EXERCISE BRIEF: Reproduce the listing that follows word for word, without its pictures.
== Segment start ==
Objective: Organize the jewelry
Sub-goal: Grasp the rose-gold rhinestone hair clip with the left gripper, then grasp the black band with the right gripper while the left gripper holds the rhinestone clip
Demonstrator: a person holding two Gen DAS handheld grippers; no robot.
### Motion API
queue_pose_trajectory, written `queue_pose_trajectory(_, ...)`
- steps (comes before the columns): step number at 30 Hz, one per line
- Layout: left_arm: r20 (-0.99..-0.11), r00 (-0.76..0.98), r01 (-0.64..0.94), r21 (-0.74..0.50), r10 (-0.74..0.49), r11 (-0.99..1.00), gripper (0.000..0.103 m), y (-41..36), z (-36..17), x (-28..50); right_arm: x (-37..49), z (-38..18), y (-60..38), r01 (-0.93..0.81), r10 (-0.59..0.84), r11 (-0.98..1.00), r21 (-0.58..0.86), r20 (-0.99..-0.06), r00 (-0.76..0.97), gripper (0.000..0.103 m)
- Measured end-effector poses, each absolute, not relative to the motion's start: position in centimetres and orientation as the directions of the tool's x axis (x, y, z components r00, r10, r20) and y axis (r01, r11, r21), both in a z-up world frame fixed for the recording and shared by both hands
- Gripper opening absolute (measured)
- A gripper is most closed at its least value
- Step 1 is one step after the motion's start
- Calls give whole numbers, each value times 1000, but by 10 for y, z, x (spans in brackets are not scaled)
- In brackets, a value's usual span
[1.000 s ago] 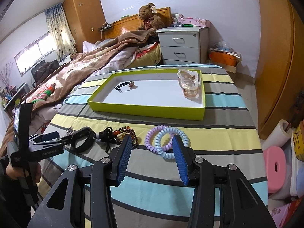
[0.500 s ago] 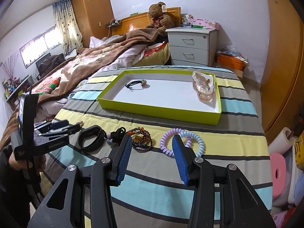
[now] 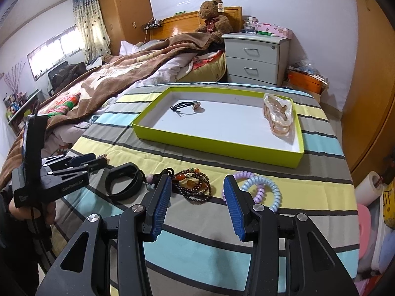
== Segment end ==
ANSWER BOX:
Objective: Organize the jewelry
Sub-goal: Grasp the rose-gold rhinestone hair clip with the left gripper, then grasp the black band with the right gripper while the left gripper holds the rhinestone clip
Demonstrator: a person holding two Gen DAS handheld grippers; no robot.
### Motion API
queue_pose_trajectory, written `queue_pose_trajectory(_, ...)`
- steps (comes before the columns): step number at 30 Hz, one per line
- Layout: left_arm: r20 (-0.99..-0.11), r00 (-0.76..0.98), r01 (-0.64..0.94), r21 (-0.74..0.50), r10 (-0.74..0.49), r11 (-0.99..1.00), gripper (0.000..0.103 m), y (-41..36), z (-36..17), x (-28..50); right_arm: x (-37..49), z (-38..18), y (-60..38), r01 (-0.93..0.81), r10 (-0.59..0.84), r11 (-0.98..1.00), r21 (-0.58..0.86), r20 (-0.99..-0.06), r00 (-0.76..0.97), gripper (0.000..0.103 m)
- Measured end-effector poses, each absolute, not relative to the motion's start: position in centimetres and orientation as the directions of the tool's x axis (x, y, z components r00, r10, r20) and y axis (r01, r11, r21), both in a z-up world frame fixed for the recording and shared by both hands
- Gripper opening absolute (measured)
- A gripper is most closed at its least value
- Step 1 is one step after the motion's start
- Calls give whole numbers, each value times 1000, but by 10 for y, z, x (spans in brackets are not scaled)
- In brackets, a value's usual span
[1.000 s ago] 
[0.500 s ago] 
[now] 

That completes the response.